Check if disclosure  of delinquent  filers in response to Item 405 of Regulation
S-B is not contained in this form, and no disclosure  will be contained,  to the
best of registrant's  knowledge,  in definitive proxy or information  statements
incorporated  by reference  in Part III of this Form 10-KSB or any  amendment to
this Form 10-KSB.[ ]

              Issuer's revenues for its most recent fiscal year. $0

     Aggregate market value of the voting and non-voting common equity held
                       by non-affiliates of the registrant
                    as of April 9, 2001: $64,130 (See Item 5)

    Number of shares outstanding of registrant's Common Stock, no par value,
                   as of April 9, 2001: 557,000 (See Item 11)

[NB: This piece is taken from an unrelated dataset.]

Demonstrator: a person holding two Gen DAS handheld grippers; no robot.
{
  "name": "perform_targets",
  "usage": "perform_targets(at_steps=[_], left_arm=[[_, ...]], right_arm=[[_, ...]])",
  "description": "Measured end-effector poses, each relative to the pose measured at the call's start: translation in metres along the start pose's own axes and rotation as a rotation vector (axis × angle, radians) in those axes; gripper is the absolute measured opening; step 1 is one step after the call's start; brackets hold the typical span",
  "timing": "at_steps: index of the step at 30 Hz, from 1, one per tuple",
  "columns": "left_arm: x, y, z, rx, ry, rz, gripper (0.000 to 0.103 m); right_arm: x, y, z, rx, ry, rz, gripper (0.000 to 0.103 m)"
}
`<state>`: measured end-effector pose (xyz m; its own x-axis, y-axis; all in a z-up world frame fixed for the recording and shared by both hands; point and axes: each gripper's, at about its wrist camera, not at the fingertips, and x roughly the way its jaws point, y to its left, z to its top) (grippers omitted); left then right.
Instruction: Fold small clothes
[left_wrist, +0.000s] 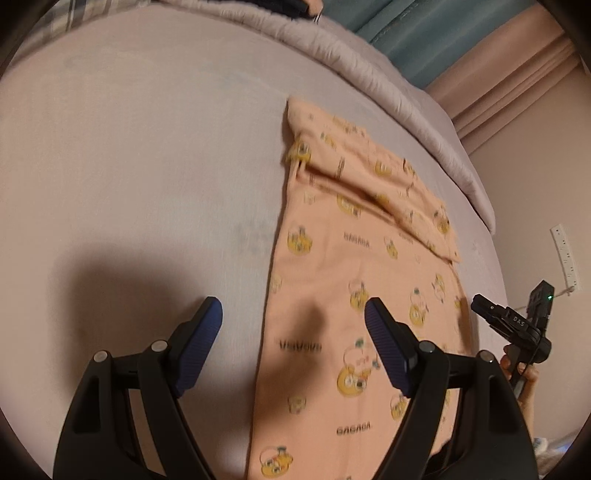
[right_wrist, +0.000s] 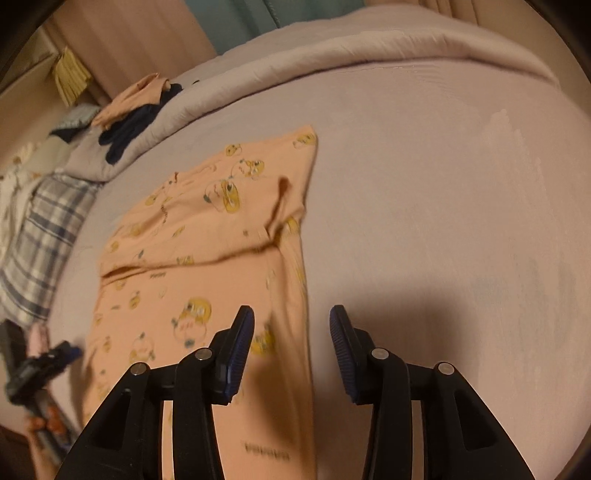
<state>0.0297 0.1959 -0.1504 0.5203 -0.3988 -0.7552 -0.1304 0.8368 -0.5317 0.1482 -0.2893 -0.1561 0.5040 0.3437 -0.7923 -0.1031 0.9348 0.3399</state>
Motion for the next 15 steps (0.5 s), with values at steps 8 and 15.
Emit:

                    Documents incorporated by reference: NONE

    Transitional Small Business Disclosure Format (check one): Yes    No  X
                                                                  ---    ---

Exhibit index on consecutive page 15                          Page 1 of 30 Pages





                                     PART I

                           FORWARD LOOKING STATEMENTS

Under the "safe harbor" provisions of the Private Securities Litigation Reform
Act of 1995 (the "PSLRA"), we caution readers regarding forward looking
statements found in this report and in any other statement made by, or on our
behalf, whether or not in future filings with the Securities and Exchange
Commission. Forward looking statements are statements not based on historical
information and which relate to future operations, strategies, financial results
or other developments. Forward looking statements are necessarily based upon
estimates and assumptions that are inherently subject to significant business,
economic and competitive uncertainties and contingencies, many of which are
beyond our control and many of which, with respect to future business decisions,
are subject to change. These uncertainties and contingencies can affect actual
results and could cause actual results to differ materially from those expressed
in any forward looking statements made by or on our behalf. We disclaim any
obligation to update forward looking statements.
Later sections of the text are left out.